#### Problem
Once the line with "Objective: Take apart" is found in the entries below, repeat it and each following line exactly, up to and including the line with "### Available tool". Add no other lines.

#### Source data
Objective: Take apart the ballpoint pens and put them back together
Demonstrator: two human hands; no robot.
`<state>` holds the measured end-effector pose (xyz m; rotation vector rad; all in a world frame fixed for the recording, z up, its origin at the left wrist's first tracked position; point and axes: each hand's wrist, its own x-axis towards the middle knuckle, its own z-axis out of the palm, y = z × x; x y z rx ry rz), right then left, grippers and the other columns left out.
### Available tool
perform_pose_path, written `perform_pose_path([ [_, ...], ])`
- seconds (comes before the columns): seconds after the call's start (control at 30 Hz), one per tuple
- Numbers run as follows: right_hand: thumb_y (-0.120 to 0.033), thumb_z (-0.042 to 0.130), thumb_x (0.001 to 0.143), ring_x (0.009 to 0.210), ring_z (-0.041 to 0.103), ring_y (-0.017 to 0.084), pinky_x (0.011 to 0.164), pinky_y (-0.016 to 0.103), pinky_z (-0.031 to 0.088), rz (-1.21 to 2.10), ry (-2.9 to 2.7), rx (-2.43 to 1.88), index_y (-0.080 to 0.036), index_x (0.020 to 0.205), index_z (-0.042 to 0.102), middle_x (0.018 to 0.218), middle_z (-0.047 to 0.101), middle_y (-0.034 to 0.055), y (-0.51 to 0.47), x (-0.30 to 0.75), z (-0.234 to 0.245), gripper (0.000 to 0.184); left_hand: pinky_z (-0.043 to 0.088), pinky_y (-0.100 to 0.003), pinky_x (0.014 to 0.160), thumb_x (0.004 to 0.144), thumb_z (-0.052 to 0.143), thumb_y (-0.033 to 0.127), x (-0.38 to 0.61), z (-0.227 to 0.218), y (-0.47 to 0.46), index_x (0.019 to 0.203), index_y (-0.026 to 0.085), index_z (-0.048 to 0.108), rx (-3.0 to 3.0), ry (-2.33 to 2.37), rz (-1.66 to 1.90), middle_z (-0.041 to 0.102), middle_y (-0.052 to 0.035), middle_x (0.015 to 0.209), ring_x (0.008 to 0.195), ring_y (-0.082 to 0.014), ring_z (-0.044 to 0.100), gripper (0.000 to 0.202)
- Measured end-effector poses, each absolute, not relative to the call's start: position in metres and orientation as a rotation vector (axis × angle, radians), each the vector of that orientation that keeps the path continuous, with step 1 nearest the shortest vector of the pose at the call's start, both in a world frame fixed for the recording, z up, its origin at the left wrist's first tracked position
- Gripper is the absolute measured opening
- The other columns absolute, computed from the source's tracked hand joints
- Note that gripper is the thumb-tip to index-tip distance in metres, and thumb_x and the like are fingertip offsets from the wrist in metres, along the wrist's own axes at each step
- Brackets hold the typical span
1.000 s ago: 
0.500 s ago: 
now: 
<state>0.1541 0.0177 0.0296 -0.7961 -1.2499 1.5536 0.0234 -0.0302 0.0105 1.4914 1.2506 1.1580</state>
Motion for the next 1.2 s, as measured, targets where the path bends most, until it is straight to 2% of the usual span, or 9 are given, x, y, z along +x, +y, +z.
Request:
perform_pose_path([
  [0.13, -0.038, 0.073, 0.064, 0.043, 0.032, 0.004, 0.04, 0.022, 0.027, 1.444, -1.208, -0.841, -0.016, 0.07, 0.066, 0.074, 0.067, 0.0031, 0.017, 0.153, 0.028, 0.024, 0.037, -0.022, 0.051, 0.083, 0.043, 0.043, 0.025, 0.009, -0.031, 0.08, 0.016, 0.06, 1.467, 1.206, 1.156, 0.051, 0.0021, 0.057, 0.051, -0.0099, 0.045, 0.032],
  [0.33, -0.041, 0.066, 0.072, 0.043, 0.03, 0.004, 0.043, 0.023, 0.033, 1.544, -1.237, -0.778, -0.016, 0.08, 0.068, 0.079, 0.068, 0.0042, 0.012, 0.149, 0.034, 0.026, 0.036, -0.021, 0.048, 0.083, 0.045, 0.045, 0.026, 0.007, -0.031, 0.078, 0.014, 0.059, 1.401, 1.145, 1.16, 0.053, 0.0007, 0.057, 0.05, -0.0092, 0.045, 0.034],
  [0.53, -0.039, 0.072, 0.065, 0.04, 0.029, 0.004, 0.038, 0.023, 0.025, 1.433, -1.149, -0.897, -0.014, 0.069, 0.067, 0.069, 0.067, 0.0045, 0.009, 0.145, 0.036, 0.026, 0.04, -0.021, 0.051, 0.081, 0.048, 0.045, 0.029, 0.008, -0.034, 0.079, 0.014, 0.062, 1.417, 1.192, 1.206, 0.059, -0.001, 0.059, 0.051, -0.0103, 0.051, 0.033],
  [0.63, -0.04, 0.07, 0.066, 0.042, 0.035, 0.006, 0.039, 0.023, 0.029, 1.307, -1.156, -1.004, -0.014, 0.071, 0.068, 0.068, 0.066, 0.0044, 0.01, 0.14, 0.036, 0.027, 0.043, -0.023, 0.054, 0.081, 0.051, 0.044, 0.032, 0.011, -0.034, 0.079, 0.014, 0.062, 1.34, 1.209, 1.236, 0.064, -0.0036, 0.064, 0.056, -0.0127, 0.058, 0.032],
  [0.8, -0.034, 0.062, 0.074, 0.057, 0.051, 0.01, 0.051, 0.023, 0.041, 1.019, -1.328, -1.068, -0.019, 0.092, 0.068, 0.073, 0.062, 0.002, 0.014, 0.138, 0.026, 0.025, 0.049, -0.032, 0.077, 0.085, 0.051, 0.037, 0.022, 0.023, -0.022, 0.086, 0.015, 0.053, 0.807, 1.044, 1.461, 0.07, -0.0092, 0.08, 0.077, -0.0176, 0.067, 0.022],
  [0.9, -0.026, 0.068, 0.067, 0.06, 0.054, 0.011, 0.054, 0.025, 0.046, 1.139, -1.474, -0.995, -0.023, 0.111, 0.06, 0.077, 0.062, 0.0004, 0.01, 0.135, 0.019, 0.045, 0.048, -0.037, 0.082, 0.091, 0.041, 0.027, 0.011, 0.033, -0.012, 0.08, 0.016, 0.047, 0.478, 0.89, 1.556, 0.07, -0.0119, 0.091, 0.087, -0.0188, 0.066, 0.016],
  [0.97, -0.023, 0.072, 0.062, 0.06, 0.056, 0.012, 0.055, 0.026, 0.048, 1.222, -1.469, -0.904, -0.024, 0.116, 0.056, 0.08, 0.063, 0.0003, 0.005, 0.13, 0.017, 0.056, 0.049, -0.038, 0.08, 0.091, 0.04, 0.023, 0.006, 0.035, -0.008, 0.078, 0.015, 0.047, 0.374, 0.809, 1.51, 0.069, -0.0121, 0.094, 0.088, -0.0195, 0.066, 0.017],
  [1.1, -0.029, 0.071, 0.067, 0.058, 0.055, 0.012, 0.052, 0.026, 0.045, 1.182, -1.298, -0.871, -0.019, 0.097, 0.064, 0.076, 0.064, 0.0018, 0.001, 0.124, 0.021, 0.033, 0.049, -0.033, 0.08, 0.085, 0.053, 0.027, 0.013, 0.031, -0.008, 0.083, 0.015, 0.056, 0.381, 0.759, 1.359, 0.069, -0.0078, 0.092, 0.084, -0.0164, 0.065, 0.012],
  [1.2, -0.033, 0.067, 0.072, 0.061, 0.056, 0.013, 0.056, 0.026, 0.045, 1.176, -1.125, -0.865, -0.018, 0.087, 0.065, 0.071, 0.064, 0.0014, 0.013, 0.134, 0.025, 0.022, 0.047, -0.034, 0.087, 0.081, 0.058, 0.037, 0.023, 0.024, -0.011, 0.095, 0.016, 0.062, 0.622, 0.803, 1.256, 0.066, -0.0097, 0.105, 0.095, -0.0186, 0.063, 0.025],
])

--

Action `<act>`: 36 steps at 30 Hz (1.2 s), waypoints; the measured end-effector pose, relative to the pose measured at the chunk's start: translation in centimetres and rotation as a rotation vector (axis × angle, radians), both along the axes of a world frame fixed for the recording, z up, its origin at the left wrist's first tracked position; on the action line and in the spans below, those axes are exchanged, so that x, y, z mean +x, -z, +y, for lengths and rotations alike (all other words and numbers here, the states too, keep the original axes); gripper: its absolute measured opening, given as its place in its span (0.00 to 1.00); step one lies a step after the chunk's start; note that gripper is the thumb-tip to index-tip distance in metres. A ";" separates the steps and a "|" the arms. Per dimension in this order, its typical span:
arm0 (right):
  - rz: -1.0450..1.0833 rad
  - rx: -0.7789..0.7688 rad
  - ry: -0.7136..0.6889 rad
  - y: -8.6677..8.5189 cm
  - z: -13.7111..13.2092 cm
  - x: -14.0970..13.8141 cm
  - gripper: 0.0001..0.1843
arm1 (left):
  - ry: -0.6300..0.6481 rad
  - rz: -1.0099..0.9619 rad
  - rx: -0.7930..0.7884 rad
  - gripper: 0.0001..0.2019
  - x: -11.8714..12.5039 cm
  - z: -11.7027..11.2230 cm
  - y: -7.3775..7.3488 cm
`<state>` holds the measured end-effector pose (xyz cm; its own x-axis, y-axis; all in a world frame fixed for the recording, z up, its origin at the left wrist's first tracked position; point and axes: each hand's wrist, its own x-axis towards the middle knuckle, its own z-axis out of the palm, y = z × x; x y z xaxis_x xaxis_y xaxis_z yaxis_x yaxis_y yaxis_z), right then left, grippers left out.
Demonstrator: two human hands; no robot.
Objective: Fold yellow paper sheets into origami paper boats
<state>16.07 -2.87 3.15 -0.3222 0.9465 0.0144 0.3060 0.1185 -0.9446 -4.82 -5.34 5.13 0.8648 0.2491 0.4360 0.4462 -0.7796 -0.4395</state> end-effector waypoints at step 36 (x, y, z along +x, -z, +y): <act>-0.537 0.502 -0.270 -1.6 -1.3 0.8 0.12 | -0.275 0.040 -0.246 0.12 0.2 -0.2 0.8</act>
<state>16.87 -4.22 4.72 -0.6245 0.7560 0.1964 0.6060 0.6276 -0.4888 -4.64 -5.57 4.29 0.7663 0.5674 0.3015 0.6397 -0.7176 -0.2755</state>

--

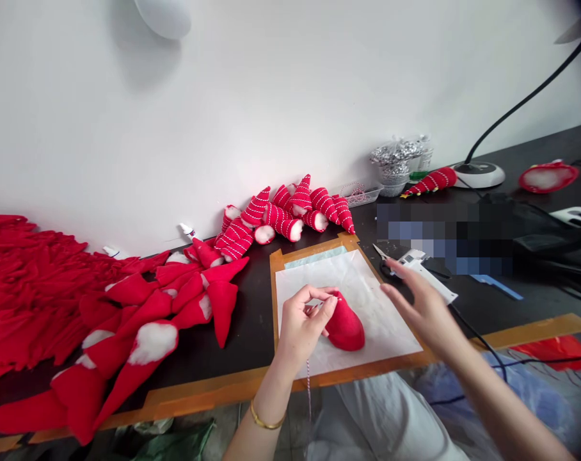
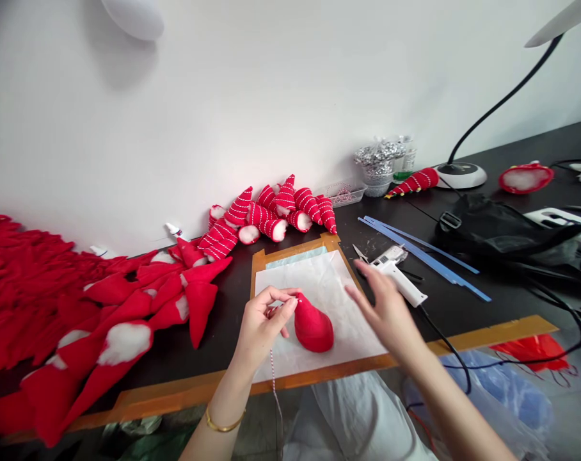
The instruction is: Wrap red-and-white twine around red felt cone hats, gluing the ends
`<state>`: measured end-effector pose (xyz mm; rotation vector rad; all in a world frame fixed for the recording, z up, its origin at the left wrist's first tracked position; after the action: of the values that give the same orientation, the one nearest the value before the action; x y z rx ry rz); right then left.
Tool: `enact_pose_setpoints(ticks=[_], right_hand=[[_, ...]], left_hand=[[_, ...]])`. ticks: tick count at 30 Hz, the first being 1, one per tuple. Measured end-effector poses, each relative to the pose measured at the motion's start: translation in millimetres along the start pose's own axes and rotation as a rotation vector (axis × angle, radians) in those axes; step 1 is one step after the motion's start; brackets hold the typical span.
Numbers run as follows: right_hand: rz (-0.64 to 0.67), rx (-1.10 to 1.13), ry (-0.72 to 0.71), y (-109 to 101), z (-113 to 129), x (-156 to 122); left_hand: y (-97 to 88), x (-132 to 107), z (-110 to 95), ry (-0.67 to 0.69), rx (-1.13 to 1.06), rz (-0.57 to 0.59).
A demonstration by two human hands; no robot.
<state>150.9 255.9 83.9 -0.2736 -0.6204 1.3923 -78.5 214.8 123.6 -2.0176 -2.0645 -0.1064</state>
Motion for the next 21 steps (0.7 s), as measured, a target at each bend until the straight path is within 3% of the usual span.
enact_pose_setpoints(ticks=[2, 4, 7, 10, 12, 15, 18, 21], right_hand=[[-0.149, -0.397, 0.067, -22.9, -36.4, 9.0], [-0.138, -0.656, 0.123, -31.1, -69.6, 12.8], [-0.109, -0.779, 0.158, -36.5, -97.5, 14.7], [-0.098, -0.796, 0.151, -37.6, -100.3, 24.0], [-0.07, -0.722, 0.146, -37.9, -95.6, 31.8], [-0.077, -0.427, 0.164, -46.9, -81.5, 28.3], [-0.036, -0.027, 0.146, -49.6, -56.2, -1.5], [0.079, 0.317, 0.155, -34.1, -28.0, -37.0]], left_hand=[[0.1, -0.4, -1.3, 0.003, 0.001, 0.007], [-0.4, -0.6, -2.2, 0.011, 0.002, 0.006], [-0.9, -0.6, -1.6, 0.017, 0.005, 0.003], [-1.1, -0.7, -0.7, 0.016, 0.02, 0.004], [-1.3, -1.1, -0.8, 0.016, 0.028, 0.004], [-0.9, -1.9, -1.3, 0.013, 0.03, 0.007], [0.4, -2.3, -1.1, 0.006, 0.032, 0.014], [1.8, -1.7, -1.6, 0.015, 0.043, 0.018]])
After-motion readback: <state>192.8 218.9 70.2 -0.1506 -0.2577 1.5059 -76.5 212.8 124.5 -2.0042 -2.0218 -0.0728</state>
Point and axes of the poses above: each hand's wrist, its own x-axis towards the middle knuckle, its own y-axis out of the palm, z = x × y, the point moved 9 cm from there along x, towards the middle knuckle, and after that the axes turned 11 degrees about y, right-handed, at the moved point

#### Written answer
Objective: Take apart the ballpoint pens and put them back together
Demonstrator: two human hands; no robot.
`<state>` holds the measured end-effector pose (xyz m; rotation vector rad; all in a world frame fixed for the recording, z up, its origin at the left wrist's first tracked position; point and axes: each hand's wrist, its own x-axis towards the middle knuckle, its own z-axis out of the palm, y = z × x; x y z rx ry rz), right then left, grippers and the other columns left out.
### Available tool

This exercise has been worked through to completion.